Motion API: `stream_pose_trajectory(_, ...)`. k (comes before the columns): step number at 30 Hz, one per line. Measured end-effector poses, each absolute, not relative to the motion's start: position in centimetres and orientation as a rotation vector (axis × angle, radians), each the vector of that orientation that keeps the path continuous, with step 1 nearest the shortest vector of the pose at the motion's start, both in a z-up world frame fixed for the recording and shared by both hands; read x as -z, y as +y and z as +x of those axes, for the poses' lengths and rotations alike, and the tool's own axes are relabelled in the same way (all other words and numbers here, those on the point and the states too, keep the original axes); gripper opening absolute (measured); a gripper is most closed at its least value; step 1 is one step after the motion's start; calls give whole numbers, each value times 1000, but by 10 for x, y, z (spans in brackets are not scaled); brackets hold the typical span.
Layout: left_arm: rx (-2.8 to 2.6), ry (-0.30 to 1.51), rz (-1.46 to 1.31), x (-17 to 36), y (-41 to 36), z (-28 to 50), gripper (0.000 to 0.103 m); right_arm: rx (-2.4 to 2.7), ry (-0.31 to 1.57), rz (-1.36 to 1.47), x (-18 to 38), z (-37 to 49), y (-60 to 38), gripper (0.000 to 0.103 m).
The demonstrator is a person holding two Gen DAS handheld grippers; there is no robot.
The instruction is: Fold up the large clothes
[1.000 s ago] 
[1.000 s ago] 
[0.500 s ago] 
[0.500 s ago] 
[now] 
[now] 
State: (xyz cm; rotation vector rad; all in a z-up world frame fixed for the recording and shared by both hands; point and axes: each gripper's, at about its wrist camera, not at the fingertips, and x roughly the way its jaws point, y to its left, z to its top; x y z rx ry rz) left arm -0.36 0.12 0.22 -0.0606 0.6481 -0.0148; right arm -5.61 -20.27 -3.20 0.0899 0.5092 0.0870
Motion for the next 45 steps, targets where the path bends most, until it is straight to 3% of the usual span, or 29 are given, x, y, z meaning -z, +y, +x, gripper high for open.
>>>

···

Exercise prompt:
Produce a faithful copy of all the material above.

Your solution:
Motion API: `stream_pose_trajectory(_, ...)`. k (comes before the columns): step number at 30 Hz, one per line. Measured end-effector poses, each absolute, not relative to the motion's start: position in centimetres and orientation as a rotation vector (axis × angle, radians), each the vector of that orientation that keeps the path continuous, with step 1 nearest the shortest vector of the pose at the motion's start, both in a z-up world frame fixed for the recording and shared by both hands; read x as -z, y as +y and z as +x of those axes, for the poses' lengths and rotations alike, and the tool's own axes are relabelled in the same way (all other words and numbers here, those on the point and the states too, keep the original axes); gripper opening absolute (measured); a gripper is most closed at its least value; step 1 is one step after the motion's start; calls give whole numbers, each value times 1000, but by 10 for x, y, z (spans in brackets are not scaled); brackets hold the typical span.
Layout: left_arm: rx (-2.8 to 2.6), ry (-0.30 to 1.51), rz (-1.46 to 1.31), x (-17 to 36), y (-41 to 36), z (-28 to 50), gripper (0.000 to 0.103 m); right_arm: rx (-2.4 to 2.7), ry (-0.31 to 1.57), rz (-1.36 to 1.47), x (-18 to 38), z (-37 to 49), y (-60 to 38), gripper (0.000 to 0.103 m).
The demonstrator is a person holding two Gen DAS handheld grippers; there is no robot.
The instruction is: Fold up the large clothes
[1.000 s ago] 
[1.000 s ago] 
[0.500 s ago] 
[0.500 s ago] 
[now] 
[now] 
State: (xyz cm; rotation vector rad; all in a z-up world frame fixed for the recording and shared by both hands; point and axes: each gripper's, at about its wrist camera, not at the fingertips, and x roughly the way its jaws point, y to its left, z to its top; x y z rx ry rz) left arm -0.36 0.12 0.22 -0.0606 0.6481 -0.0148; right arm -5.61 -20.27 -3.20 0.0899 0.5092 0.0870
Motion for the next 45 steps, targets where the path bends most, until it is straight to 3% of the usual span, or 29 are given, x, y, z meaning -z, +y, +x, gripper high for open.
>>>

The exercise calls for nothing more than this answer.